## Work task
Would you please copy each line below that includes the string "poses"?

## Data for analysis
■ ■ ■ ■ ■
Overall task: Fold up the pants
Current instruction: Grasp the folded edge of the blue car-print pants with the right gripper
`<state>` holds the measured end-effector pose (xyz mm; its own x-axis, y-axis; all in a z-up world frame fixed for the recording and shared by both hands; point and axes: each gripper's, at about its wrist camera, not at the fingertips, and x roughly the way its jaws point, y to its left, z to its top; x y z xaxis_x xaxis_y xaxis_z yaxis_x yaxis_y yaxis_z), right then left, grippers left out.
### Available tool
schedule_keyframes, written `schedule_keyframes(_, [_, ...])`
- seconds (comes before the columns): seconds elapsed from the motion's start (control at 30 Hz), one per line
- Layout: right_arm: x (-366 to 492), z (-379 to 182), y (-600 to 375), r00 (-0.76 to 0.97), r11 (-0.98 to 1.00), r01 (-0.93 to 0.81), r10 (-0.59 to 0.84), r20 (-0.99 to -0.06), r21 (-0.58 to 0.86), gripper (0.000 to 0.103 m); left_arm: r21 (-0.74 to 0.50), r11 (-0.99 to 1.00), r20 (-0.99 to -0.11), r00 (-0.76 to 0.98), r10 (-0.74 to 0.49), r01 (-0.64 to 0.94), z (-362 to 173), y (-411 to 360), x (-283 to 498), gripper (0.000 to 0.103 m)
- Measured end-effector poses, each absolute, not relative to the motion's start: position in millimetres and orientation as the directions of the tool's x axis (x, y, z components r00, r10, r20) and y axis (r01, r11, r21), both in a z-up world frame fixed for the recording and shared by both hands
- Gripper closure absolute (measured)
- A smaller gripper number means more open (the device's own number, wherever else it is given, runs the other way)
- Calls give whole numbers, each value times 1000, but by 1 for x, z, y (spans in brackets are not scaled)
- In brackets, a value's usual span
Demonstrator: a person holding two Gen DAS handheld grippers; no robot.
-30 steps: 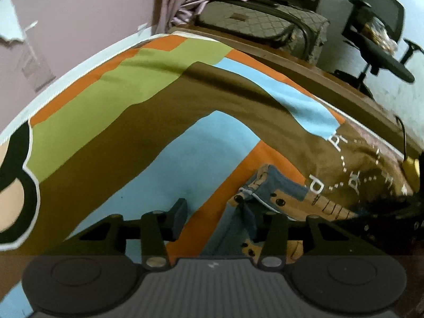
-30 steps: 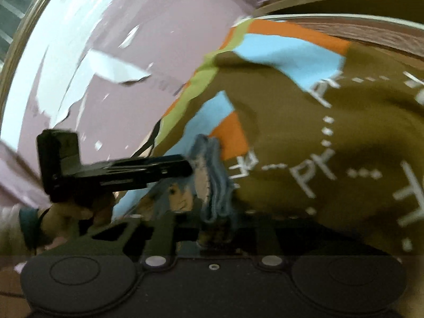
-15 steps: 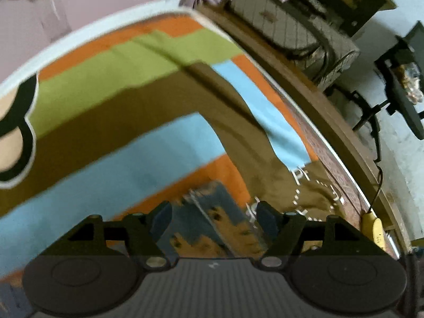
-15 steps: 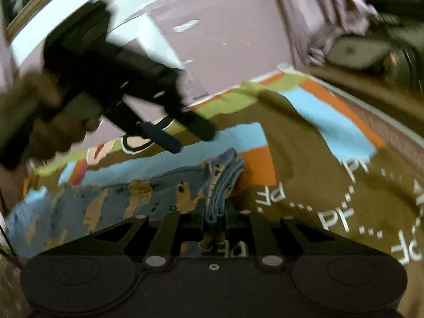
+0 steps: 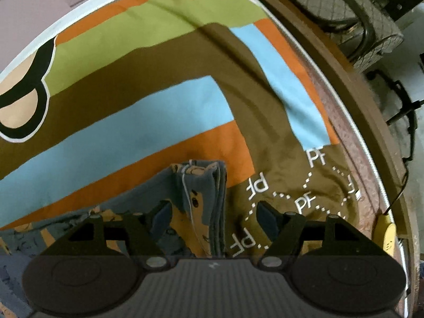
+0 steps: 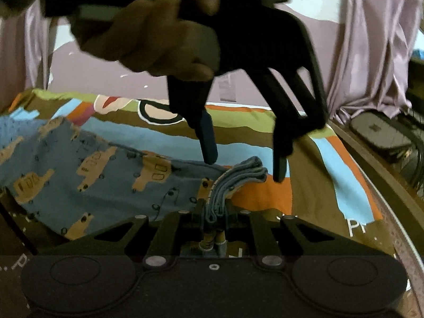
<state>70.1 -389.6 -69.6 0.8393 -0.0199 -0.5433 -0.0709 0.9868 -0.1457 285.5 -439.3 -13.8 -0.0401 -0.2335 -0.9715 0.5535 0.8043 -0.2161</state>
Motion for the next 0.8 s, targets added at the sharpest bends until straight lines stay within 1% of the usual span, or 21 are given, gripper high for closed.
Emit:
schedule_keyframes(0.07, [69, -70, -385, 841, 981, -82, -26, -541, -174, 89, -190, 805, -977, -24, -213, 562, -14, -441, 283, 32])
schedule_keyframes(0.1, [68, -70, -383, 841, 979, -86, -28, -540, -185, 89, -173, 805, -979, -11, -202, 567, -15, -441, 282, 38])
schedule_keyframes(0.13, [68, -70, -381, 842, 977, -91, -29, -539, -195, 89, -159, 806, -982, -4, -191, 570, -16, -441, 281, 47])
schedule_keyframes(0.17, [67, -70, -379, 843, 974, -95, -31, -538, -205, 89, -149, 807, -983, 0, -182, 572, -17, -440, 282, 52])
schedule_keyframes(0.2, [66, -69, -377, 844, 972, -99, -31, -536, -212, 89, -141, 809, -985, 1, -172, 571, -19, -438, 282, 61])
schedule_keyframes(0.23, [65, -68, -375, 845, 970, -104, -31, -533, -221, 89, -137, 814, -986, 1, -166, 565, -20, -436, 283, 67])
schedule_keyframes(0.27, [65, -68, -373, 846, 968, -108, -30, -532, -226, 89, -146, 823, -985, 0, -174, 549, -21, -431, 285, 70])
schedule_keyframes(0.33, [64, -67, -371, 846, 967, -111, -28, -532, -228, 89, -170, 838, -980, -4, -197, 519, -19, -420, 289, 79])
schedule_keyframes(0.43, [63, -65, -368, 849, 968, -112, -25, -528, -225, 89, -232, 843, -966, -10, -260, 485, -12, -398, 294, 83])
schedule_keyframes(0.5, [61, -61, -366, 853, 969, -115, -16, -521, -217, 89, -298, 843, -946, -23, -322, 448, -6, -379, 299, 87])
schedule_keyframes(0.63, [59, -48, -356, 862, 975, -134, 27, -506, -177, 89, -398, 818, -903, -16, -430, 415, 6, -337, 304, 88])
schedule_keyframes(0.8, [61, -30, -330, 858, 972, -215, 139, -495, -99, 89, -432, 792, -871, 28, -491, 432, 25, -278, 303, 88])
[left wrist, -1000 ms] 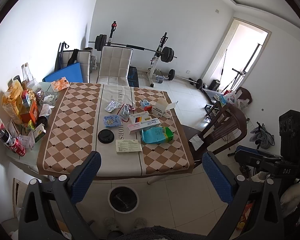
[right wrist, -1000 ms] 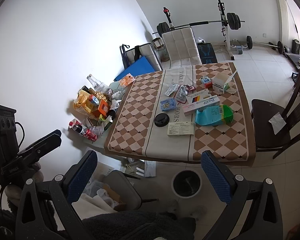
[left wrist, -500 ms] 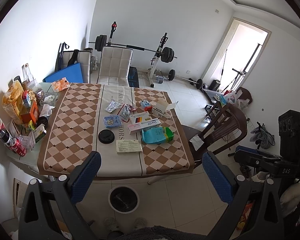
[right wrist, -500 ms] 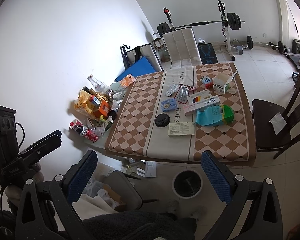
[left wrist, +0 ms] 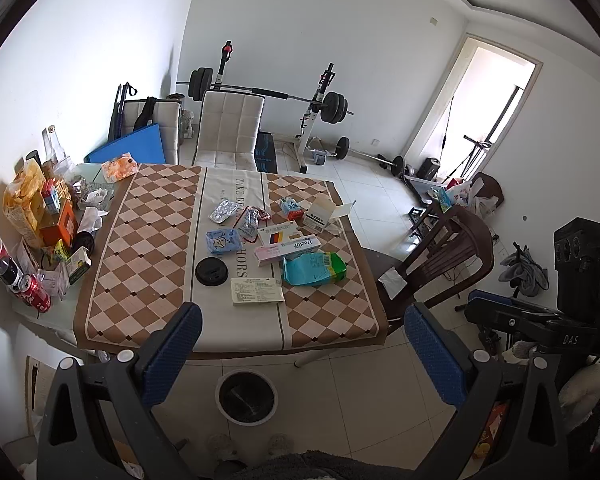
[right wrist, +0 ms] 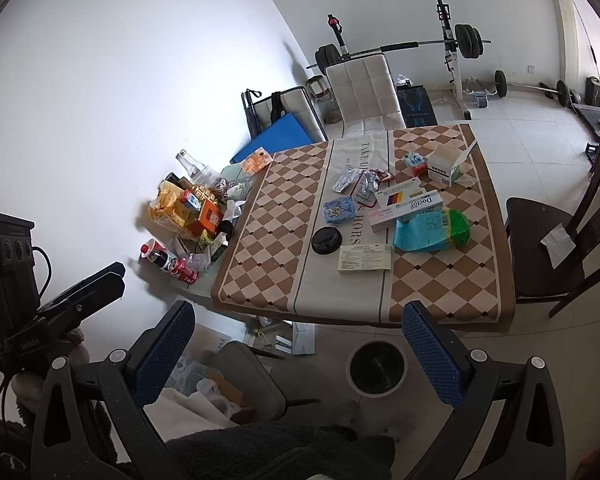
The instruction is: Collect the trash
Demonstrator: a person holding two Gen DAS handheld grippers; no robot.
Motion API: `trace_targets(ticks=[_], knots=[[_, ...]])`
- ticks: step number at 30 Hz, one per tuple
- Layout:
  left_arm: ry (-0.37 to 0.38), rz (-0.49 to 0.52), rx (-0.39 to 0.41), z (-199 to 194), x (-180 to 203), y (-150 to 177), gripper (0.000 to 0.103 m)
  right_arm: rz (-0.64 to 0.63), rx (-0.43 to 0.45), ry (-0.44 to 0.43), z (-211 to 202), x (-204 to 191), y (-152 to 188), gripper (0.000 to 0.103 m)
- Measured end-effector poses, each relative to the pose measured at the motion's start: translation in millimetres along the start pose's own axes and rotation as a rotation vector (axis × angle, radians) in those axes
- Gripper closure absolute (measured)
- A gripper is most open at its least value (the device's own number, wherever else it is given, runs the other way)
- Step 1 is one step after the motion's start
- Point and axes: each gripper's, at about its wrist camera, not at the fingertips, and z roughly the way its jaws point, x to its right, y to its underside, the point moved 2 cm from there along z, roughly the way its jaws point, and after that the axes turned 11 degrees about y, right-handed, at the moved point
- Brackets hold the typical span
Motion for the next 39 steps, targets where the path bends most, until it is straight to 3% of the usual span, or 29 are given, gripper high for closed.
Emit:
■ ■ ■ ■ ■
## Problem solution
- Measured end-effector poses, each absolute, not relative to the motion's start: position in millimetres and orientation as the directions of the tool's x axis (x, y, z components r00, r10, r20) and y axis (r01, r11, r21), both in a z-up world frame fixed for the recording and shared by both hands
- Measured end-effector poses, each relative to the pose measured at the motion's start: translation in millimetres along the start pose's own axes and rotation as a rotation vector (axis × angle, radians) in those axes

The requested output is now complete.